# YOUR OBJECTIVE
For the listing below, print exactly the lines from the line with "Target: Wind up" to the line with "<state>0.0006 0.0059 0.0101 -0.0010", both included, and nothing beyond them.

# STUDY MATERIAL
○ ○ ○ ○ ○ ○ ○

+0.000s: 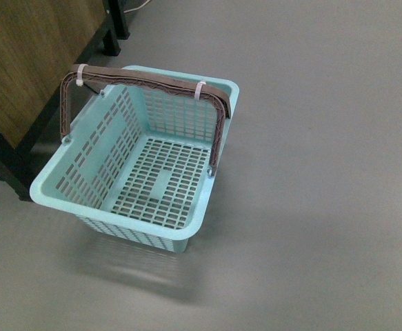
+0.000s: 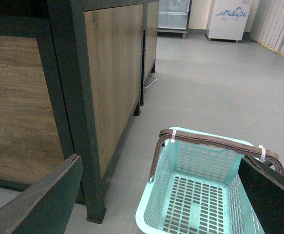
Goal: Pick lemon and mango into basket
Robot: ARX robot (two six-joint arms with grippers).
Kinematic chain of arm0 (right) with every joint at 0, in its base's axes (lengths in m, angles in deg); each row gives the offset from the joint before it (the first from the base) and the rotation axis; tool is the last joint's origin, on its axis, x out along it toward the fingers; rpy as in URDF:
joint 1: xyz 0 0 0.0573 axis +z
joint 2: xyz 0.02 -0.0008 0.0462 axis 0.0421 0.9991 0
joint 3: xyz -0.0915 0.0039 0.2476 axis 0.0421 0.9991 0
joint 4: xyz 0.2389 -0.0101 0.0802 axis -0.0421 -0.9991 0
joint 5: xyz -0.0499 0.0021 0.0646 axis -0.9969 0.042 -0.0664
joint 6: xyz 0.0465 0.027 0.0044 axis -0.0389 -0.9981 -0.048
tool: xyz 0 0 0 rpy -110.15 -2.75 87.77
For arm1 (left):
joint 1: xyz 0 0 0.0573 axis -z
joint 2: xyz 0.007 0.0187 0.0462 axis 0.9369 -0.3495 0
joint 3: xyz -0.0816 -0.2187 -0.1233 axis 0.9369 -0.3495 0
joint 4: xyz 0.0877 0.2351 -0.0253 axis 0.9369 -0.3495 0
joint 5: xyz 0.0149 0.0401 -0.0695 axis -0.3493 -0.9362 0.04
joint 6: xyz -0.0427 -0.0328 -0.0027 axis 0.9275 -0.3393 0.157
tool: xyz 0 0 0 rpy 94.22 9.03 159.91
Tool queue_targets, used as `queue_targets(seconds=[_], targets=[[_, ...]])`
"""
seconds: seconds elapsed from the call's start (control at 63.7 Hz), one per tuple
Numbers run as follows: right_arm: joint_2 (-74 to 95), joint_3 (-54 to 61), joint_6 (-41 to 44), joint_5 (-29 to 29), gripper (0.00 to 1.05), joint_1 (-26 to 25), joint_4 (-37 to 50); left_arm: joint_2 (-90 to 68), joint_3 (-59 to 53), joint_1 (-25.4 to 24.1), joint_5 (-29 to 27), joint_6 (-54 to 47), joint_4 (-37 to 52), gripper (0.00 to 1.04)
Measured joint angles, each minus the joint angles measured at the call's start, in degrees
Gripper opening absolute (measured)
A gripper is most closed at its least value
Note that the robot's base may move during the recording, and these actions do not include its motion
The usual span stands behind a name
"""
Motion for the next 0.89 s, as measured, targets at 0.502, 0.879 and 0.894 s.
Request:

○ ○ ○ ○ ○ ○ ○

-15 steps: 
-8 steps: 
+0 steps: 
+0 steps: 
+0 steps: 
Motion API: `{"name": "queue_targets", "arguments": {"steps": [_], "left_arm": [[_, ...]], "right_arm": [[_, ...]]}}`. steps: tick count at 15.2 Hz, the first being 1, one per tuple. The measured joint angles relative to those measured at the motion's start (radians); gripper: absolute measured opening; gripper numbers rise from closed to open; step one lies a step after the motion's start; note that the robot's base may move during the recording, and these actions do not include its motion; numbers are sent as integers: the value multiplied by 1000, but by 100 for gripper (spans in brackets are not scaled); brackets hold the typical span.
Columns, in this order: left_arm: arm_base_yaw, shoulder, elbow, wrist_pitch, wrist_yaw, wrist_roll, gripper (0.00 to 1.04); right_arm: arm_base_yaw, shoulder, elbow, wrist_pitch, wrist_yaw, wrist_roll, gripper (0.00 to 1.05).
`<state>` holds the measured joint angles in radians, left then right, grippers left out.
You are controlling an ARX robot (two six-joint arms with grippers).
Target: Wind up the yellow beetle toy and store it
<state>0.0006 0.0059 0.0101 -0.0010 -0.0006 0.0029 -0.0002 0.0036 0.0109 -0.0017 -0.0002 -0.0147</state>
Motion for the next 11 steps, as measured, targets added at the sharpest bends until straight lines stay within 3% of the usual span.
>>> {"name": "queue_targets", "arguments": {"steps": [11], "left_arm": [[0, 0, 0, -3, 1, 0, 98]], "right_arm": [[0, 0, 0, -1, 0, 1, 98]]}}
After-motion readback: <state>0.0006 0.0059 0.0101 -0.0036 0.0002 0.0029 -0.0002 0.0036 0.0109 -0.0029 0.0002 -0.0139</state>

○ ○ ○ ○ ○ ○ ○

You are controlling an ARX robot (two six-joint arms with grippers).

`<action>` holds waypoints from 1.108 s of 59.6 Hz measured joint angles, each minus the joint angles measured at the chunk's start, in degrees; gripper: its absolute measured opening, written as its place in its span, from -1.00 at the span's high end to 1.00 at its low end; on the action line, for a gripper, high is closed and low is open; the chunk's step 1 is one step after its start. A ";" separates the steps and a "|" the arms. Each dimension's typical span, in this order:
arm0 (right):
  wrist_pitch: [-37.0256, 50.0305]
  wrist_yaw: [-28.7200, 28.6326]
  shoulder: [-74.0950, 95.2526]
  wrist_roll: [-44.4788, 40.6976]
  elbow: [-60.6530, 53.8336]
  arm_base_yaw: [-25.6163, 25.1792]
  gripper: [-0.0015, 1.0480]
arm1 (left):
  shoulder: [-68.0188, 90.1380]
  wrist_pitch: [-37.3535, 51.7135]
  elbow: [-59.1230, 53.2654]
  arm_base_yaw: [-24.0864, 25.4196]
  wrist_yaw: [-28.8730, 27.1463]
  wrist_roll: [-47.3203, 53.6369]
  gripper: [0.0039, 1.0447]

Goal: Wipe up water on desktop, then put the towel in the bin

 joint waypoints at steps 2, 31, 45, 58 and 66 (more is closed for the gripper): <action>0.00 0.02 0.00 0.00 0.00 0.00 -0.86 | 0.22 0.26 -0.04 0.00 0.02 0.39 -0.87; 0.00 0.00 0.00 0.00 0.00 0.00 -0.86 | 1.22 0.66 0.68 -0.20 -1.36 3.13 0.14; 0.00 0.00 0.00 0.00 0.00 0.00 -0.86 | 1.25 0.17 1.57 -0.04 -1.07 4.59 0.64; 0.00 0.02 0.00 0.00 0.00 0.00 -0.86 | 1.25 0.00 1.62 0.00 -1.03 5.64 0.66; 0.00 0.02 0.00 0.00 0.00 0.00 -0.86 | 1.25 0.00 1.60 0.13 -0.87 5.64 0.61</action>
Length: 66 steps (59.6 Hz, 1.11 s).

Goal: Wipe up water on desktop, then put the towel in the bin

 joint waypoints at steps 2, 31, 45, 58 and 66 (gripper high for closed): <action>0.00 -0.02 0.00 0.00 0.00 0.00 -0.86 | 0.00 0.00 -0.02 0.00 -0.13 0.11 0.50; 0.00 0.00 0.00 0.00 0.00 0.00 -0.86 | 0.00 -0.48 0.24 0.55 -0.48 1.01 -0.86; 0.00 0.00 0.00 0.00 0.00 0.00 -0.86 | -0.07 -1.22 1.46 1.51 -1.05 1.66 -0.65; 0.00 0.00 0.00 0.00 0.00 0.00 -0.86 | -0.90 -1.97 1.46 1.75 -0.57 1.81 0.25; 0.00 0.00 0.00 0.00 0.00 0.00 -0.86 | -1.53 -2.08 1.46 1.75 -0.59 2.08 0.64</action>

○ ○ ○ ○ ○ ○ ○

# SOLUTION FOR THIS PROBLEM
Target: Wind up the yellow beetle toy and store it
<state>0.0006 0.0059 0.0101 -0.0010 -0.0006 0.0029 -0.0002 0.0036 0.0109 -0.0017 -0.0002 -0.0147</state>

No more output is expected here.